▸ EXERCISE DETAILS: Every line of the material below should be copied exactly.

───── DATA PROVIDED ─────

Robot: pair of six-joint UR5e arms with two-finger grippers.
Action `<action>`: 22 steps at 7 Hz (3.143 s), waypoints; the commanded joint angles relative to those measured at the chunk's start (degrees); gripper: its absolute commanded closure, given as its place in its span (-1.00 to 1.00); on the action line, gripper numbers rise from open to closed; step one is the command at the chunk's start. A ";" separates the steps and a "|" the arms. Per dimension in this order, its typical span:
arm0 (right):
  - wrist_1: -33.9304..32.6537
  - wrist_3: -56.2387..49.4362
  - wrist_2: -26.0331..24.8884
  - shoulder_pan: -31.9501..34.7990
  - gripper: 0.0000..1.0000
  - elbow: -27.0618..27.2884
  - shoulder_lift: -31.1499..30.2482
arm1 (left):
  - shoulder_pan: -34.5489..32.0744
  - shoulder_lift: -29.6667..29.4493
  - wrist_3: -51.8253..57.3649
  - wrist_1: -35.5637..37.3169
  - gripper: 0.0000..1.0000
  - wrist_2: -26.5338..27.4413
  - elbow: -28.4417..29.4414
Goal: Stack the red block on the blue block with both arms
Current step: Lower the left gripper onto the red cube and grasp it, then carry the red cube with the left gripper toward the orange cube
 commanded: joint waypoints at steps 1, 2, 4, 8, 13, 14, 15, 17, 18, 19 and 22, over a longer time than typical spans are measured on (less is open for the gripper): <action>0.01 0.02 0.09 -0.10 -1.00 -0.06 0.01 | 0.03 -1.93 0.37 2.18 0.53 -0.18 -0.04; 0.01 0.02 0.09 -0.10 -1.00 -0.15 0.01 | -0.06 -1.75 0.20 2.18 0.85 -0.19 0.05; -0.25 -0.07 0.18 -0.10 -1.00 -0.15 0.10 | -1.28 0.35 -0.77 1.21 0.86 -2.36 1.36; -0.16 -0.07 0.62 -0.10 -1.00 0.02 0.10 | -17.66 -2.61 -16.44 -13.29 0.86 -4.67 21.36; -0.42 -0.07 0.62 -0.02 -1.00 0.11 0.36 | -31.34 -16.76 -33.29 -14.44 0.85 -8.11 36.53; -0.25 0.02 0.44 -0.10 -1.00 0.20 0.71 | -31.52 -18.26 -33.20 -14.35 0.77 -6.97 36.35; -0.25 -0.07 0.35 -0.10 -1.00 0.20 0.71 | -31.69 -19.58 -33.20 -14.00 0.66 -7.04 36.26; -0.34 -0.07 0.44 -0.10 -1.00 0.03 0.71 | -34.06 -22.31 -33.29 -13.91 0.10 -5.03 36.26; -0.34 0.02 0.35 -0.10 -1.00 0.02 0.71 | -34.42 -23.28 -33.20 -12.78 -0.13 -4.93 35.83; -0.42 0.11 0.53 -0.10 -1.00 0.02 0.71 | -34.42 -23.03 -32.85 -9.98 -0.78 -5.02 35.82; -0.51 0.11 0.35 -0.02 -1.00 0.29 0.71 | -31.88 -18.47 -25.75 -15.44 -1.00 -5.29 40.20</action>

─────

▸ THE COMPLETED TASK:
Robot: pair of six-joint UR5e arms with two-finger grippers.
Action `<action>`: 22 steps at 7 Hz (3.143 s), waypoints; the commanded joint angles relative to those measured at the chunk's start (degrees); gripper: its absolute commanded closure, given as its place in its span (-1.00 to 1.00); on the action line, gripper numbers rise from open to closed; step one is the command at the chunk's start. A ";" separates the steps and a "|" the arms. Per dimension in this order, its typical span:
arm0 (right):
  - wrist_1: -33.9304..32.6537
  - wrist_3: -56.2387..49.4362
  - wrist_2: -26.0331..24.8884
  - shoulder_pan: -31.9501..34.7990
  - gripper: 0.0000..1.0000
  - elbow: -27.0618..27.2884
  - shoulder_lift: -31.1499..30.2482
arm1 (left):
  - shoulder_pan: -34.5489..32.0744
  - shoulder_lift: -29.6667..29.4493
  - wrist_3: -51.8253..57.3649
  - wrist_1: -35.5637..37.3169
  - gripper: 0.0000..1.0000
  - wrist_2: -26.5338..27.4413
  - elbow: -28.4417..29.4414
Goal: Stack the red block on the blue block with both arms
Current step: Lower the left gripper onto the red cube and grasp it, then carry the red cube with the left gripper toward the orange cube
 commanded: joint waypoints at steps 1, 2, 4, 8, 13, 14, 15, 17, 18, 19 and 22, over a longer time than typical spans are measured on (less is open for the gripper): <action>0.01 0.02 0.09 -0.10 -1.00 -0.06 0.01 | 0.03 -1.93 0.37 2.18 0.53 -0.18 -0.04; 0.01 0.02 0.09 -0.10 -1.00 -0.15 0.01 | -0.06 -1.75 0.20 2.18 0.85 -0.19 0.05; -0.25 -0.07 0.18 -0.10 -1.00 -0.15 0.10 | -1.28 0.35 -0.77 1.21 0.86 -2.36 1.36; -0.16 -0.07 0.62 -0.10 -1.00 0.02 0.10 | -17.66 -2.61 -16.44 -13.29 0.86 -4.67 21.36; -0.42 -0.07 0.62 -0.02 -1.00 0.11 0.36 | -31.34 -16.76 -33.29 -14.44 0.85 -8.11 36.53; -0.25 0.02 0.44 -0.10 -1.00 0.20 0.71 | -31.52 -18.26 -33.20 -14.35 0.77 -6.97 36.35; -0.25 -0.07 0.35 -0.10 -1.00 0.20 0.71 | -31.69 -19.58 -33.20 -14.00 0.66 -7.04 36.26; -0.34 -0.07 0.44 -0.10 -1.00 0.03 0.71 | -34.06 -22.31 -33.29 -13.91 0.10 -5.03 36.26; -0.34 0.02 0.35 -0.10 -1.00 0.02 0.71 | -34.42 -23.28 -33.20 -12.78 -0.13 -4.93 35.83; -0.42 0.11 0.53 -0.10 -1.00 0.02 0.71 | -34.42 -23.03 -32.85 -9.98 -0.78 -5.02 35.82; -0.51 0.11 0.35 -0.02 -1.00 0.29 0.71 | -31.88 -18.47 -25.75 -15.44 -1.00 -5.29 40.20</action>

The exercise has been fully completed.